:: WORK TO COMPLETE ::
Working from the records below, repeat exactly the lines starting at the line that contains "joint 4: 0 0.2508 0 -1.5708" and ending at the line that contains "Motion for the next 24", inclusive.

:: SUPPLIED DATA ::
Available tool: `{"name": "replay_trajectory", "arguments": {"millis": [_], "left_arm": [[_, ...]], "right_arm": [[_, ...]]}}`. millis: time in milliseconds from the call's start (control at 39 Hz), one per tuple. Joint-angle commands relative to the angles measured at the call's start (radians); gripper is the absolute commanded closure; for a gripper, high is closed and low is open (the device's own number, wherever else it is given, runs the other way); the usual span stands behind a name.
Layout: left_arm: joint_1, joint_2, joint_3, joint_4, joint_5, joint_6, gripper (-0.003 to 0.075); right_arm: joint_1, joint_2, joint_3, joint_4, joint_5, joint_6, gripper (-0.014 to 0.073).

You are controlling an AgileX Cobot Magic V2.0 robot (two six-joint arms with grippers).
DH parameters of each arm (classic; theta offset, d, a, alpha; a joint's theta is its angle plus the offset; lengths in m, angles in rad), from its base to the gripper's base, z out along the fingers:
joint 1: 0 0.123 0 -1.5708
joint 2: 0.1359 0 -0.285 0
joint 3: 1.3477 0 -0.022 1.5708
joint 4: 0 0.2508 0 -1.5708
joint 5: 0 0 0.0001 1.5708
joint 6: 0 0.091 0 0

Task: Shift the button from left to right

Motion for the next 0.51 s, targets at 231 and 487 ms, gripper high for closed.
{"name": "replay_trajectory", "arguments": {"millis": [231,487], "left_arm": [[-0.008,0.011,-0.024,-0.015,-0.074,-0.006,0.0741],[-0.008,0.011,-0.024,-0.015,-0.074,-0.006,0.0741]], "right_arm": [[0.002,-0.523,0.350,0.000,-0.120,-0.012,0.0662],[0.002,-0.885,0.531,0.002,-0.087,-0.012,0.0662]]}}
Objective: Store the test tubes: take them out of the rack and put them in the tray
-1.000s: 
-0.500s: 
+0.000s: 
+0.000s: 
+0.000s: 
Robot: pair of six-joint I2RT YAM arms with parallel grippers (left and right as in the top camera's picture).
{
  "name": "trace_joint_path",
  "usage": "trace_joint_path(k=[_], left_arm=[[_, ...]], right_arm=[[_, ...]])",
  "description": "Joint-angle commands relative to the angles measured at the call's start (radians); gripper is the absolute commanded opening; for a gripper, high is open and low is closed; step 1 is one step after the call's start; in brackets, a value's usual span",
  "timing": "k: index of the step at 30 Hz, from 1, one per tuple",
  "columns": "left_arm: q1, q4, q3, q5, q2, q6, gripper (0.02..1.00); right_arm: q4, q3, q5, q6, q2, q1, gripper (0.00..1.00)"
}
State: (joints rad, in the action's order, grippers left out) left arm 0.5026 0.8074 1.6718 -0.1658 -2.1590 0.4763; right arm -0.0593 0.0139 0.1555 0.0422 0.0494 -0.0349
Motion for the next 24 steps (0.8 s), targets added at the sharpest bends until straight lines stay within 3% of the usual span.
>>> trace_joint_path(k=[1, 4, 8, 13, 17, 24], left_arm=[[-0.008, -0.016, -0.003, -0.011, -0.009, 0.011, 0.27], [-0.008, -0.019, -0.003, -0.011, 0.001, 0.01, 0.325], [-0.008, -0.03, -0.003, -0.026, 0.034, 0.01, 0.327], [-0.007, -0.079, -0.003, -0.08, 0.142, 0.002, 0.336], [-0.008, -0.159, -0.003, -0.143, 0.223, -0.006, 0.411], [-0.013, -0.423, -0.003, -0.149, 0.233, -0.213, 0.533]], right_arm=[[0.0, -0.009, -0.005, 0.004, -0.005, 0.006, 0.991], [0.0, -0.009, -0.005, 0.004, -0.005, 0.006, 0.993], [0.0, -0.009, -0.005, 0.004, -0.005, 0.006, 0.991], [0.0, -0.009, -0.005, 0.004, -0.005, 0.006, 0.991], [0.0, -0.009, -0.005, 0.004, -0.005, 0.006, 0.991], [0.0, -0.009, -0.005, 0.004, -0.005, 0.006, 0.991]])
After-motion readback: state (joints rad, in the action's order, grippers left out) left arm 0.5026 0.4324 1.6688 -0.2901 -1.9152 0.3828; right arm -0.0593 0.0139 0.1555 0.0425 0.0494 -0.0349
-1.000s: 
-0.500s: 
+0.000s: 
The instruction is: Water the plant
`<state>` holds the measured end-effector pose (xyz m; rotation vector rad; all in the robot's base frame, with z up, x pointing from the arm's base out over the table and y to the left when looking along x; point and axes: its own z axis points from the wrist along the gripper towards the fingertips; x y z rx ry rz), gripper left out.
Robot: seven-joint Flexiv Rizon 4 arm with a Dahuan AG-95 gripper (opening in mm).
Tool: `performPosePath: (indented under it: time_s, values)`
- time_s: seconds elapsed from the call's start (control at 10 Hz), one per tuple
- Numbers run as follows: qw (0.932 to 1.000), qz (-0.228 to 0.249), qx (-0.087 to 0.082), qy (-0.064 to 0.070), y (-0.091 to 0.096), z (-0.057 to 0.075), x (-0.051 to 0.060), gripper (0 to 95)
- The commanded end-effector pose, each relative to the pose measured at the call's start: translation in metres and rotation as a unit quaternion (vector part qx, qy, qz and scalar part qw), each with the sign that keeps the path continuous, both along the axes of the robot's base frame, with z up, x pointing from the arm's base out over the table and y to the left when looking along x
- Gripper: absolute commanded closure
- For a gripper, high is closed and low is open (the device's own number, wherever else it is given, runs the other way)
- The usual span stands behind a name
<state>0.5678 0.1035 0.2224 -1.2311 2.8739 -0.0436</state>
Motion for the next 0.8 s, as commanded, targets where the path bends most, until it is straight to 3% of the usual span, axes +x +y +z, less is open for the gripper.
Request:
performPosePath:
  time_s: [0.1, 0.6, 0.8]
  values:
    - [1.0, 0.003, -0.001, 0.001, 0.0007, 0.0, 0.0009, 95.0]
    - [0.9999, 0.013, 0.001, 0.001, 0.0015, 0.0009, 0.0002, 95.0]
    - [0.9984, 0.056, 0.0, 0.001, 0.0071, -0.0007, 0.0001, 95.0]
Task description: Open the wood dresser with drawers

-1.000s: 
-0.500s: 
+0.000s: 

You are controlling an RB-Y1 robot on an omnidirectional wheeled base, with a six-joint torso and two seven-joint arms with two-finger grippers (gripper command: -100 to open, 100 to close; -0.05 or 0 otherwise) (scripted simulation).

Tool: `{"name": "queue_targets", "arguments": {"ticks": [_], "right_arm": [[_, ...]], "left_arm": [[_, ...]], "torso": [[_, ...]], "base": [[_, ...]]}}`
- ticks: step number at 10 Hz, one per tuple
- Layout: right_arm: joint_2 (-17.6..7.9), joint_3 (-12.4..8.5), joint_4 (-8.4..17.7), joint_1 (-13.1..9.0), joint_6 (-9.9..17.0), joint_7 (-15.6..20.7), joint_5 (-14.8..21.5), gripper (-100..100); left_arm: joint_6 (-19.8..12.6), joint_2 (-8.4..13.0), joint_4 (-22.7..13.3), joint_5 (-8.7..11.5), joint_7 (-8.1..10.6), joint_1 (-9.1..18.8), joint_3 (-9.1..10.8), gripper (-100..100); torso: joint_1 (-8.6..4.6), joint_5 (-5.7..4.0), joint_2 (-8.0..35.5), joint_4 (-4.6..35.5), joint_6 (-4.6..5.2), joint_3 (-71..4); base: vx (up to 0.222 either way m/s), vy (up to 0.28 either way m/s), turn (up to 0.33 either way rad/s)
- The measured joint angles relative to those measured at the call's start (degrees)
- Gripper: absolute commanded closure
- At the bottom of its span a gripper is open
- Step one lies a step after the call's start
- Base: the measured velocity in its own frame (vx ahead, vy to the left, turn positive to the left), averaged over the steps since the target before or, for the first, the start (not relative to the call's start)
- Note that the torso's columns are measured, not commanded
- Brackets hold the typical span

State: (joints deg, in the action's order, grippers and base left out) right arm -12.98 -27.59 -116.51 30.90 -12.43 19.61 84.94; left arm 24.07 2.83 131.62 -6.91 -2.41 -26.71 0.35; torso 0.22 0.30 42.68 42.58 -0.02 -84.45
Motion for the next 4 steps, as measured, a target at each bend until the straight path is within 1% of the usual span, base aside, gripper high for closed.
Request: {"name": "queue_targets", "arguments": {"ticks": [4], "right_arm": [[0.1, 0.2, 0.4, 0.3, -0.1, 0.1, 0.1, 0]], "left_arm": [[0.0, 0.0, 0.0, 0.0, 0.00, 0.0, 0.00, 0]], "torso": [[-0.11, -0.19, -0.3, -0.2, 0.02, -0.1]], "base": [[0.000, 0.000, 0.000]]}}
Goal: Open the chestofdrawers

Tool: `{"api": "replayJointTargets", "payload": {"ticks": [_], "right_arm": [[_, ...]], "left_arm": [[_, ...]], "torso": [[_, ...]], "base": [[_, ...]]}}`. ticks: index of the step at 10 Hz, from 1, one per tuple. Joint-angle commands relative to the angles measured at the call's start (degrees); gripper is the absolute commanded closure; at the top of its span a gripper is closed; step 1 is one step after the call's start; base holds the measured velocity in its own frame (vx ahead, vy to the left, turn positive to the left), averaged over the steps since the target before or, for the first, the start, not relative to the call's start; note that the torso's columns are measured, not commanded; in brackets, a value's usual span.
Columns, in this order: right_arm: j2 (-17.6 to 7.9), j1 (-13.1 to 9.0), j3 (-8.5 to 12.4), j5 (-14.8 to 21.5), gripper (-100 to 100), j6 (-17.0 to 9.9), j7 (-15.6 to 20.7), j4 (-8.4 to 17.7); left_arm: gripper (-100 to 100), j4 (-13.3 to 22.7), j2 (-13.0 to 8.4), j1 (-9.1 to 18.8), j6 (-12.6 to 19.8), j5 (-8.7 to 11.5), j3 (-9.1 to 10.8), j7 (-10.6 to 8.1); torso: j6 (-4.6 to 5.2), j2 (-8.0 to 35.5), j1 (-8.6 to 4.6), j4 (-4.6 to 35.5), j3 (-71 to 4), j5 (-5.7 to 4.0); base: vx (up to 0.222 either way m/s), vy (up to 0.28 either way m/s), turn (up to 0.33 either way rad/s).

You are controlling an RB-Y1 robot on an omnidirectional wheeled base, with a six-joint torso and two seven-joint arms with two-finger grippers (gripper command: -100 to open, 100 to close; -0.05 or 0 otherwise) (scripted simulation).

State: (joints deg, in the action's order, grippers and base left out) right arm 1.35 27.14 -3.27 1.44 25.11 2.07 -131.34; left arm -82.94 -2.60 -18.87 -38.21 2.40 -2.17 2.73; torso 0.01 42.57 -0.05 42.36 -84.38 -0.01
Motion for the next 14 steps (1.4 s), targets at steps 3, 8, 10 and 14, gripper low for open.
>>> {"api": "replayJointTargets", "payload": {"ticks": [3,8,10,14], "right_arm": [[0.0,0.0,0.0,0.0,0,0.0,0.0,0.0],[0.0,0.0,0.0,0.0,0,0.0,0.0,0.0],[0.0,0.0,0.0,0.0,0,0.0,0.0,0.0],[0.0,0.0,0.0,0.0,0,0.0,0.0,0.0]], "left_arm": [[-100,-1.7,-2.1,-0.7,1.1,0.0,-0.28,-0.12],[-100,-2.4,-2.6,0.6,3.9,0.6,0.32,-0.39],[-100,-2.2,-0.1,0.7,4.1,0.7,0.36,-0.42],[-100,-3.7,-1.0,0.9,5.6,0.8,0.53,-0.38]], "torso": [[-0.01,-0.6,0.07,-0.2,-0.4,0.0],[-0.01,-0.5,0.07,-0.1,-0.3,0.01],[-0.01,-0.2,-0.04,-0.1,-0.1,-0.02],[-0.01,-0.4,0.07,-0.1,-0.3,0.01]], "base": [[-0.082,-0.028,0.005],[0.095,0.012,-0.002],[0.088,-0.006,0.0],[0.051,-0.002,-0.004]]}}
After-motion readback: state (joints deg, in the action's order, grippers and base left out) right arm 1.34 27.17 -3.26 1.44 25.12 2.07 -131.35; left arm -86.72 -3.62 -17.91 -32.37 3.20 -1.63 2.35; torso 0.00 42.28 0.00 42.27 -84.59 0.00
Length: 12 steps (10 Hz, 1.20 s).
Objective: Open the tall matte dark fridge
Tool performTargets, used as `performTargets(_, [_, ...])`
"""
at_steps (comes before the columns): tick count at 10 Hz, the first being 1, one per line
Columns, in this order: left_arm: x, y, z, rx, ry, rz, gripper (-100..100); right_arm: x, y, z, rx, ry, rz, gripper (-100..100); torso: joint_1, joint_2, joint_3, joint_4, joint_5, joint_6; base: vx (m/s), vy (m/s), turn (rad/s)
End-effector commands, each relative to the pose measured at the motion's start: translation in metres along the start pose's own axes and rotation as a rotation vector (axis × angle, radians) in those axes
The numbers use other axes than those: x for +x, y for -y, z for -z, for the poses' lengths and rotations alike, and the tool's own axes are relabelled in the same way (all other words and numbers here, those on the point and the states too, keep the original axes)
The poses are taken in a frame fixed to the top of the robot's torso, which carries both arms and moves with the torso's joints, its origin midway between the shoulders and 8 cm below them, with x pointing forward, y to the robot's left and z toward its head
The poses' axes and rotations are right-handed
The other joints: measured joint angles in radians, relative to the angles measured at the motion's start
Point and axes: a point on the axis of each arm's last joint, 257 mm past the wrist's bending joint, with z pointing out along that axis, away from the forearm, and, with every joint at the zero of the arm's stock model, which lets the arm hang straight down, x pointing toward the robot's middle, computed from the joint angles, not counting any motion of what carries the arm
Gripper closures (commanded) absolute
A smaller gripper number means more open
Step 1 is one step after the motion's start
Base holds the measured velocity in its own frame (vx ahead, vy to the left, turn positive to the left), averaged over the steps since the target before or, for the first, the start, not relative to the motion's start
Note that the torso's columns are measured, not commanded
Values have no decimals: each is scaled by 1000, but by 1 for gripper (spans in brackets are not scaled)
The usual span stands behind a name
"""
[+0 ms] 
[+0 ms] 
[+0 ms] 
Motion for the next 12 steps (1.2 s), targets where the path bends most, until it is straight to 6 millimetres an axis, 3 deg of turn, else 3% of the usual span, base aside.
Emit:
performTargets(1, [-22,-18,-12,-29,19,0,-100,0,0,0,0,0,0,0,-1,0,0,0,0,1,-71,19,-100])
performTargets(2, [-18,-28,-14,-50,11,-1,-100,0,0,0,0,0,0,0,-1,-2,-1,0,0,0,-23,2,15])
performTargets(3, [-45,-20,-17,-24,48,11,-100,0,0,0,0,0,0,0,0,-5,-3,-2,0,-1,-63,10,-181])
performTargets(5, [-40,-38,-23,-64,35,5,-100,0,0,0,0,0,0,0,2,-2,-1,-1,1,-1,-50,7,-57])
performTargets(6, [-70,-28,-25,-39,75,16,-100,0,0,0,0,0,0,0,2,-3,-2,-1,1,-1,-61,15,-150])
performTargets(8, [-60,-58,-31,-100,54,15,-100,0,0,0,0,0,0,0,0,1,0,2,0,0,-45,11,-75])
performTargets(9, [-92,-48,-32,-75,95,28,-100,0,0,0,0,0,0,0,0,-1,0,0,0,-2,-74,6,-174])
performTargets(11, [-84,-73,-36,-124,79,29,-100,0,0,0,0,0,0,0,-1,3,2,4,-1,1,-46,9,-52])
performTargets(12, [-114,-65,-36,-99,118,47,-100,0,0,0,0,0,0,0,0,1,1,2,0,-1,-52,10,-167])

:: ANSWER SECTION ::
joint 4: 0 0.2508 0 -1.5708
joint 5: 0 0 0.0001 1.5708
joint 6: 0 0.091 0 0

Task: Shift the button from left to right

Motion for the next 0.51 s, targets at 231 and 487 ms, gripper high for closed.
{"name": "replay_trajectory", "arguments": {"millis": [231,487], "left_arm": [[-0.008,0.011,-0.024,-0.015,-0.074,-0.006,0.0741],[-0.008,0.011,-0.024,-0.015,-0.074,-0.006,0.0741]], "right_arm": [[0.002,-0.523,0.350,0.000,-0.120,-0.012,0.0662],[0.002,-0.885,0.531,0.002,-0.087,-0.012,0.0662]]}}
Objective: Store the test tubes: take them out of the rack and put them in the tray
-1.000s: 
-0.500s: 
+0.000s: 
+0.000s: 
+0.000s: 
Robot: pair of six-joint I2RT YAM arms with parallel grippers (left and right as in the top camera's picture).
{
  "name": "trace_joint_path",
  "usage": "trace_joint_path(k=[_], left_arm=[[_, ...]], right_arm=[[_, ...]])",
  "description": "Joint-angle commands relative to the angles measured at the call's start (radians); gripper is the absolute commanded opening; for a gripper, high is open and low is closed; step 1 is one step after the call's start; in brackets, a value's usual span",
  "timing": "k: index of the step at 30 Hz, from 1, one per tuple",
  "columns": "left_arm: q1, q4, q3, q5, q2, q6, gripper (0.02..1.00); right_arm: q4, q3, q5, q6, q2, q1, gripper (0.00..1.00)"
}
State: (joints rad, in the action's order, grippers left out) left arm 0.5026 0.8074 1.6718 -0.1658 -2.1590 0.4763; right arm -0.0593 0.0139 0.1555 0.0422 0.0494 -0.0349
Motion for the next 24 steps (0.8 s), targets added at the sharpest bends until straight lines stay within 3% of the usual span.

Nothing else remains to be done in this exercise.